Memory Management

This portion of the core is responsible for producing the capabilities described in Section 7.2 of the UEFI specification to support memory allocation and tracking within the UEFI environment and to track and report the system memory map. In addition to UEFI spec APIs, the memory management module also implements the "Global Coherency Domain(GCD)" APIs from the Platform Initialization (PI) spec. The memory management subsystem also produces a Global System Allocator implementation for Rust Heap allocations that is used throughout the rest of the core.

General Architecture

The memory management architecture of the Patina DXE Core is split into two main layers - an upper UefiAllocator layer consisting of discrete allocators for each EFI memory type that are designed to service general heap allocations in a performant manner, and a lower layer consisting of a single large (and relatively slower) allocator that tracks the global system memory map at page-level granularity and enforces memory attributes (such as Execute Protect) on memory ranges. This lower layer is called the GCD since it deals with memory at the level of the overall global system memory map.

---
Allocator Architecture
---
block-beta
  columns 1
  block
    columns 3
    top(["Top Level 'UefiAllocators':"])
    EfiBootServicesData
    EfiBootServicesCode
    EfiRuntimeServicesData
    EfiRuntimeServicesCode
    EfiAcpiReclaimMemory
    EfiLoaderData
    EfiLoaderCode
    Etc...
  end
  GCD("Global Coherency Domain (GCD)")

UEFI Spec APIs that track specific memory types such as AllocatePool and AllocatePages are typically implemented by the UefiAllocator layer (sometimes as just a passthru for tracking the memory type). APIs that are more general such as GetMemoryMap as well as the GCD APIs from the PI spec interact directly with the lower-layer GCD allocator.

UefiAllocator

UefiAllocator - General Architecture and Performance

The UefiAllocator impelements a general purpose slab allocator based on the Fixed-Size Block Allocator that is presented as part of the Writing an OS in Rust blog series.

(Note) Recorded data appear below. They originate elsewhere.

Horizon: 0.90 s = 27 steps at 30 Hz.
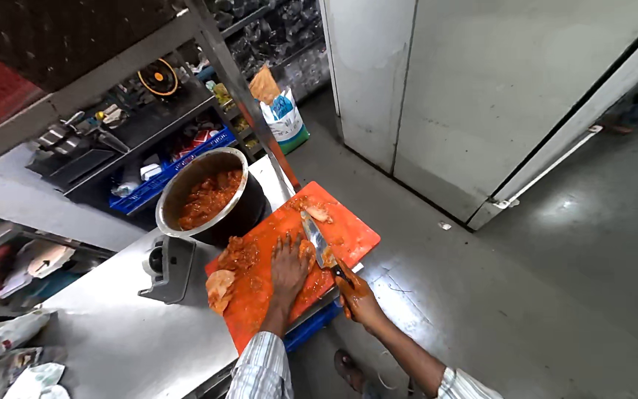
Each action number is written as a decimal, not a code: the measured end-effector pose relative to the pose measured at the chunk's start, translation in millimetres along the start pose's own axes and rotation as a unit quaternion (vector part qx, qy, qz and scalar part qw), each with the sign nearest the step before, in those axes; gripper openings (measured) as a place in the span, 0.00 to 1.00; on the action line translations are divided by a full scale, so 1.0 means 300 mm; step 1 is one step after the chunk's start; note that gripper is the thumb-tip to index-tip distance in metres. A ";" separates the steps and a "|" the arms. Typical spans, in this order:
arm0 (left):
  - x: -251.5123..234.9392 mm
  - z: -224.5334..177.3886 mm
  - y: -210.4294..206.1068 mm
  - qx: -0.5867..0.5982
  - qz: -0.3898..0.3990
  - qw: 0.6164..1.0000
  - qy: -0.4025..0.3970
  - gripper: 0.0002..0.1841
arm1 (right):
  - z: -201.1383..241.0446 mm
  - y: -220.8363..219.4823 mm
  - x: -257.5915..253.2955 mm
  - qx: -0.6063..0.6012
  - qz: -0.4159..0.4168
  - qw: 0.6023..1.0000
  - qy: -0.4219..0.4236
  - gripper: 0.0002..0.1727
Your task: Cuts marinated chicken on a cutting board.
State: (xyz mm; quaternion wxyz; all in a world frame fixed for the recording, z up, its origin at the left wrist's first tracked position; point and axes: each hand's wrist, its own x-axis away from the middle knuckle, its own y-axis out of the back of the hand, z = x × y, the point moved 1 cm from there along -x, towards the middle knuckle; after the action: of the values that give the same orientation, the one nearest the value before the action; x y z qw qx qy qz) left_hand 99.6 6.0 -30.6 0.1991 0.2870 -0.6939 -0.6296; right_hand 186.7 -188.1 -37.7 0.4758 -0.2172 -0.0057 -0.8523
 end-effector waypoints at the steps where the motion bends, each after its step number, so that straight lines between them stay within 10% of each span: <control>1: -0.002 -0.002 0.001 -0.001 0.001 1.000 0.000 0.33 | 0.002 -0.007 0.001 -0.010 -0.003 1.000 0.001 0.31; 27: 0.004 0.024 0.015 0.062 -0.008 0.997 -0.034 0.31 | -0.104 -0.097 0.264 0.019 0.009 1.000 -0.005 0.34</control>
State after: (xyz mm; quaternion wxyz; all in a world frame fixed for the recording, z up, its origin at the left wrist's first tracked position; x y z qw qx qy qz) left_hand 93.4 10.8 -27.3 0.1523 0.2828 -0.7356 -0.5965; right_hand 115.7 -242.7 -30.5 0.4873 -0.2123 -0.0223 -0.8467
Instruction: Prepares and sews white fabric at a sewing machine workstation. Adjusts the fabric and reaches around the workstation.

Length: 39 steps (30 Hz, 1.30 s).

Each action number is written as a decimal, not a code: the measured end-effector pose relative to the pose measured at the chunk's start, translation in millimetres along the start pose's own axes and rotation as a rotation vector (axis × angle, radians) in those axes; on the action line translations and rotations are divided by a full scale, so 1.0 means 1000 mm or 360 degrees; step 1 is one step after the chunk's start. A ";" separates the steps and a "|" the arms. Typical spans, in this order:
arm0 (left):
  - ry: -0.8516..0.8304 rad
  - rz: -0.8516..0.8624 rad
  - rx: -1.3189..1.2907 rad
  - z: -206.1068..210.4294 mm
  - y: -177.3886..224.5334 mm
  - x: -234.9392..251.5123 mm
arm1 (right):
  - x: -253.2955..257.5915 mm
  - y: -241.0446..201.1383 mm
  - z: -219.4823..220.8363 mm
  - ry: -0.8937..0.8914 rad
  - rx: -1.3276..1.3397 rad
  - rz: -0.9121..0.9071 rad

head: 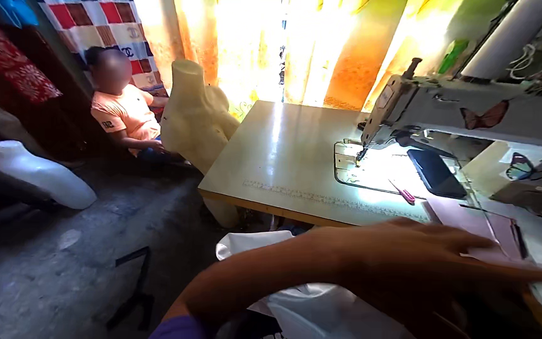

Each allocator tracks "free" blocks of fixed sizes that are used to satisfy allocation requests. These lists are backed up by a linked list allocator to satisfy allocations in the event that a fixed-sized block list doesn't exist (in the case of very large allcoations) or does not have a free block.

This allows for a very efficient allocation procedure:

  1. Round up requested allocation size to next block size.
  2. Remove the first block from the corresponding "free-list" and return it.

If there are free blocks of the required size available this operation is constant-time. This should be the expected normal case after the allocators have run for a while and have built up a set of free blocks.

Freeing a block (except for very large blocks) is also constant-time, since the procedure is the reverse of the above:

  1. Round up the freed allocation size to the next block size.
  2. Push the block on the front of the corresponding "free-list."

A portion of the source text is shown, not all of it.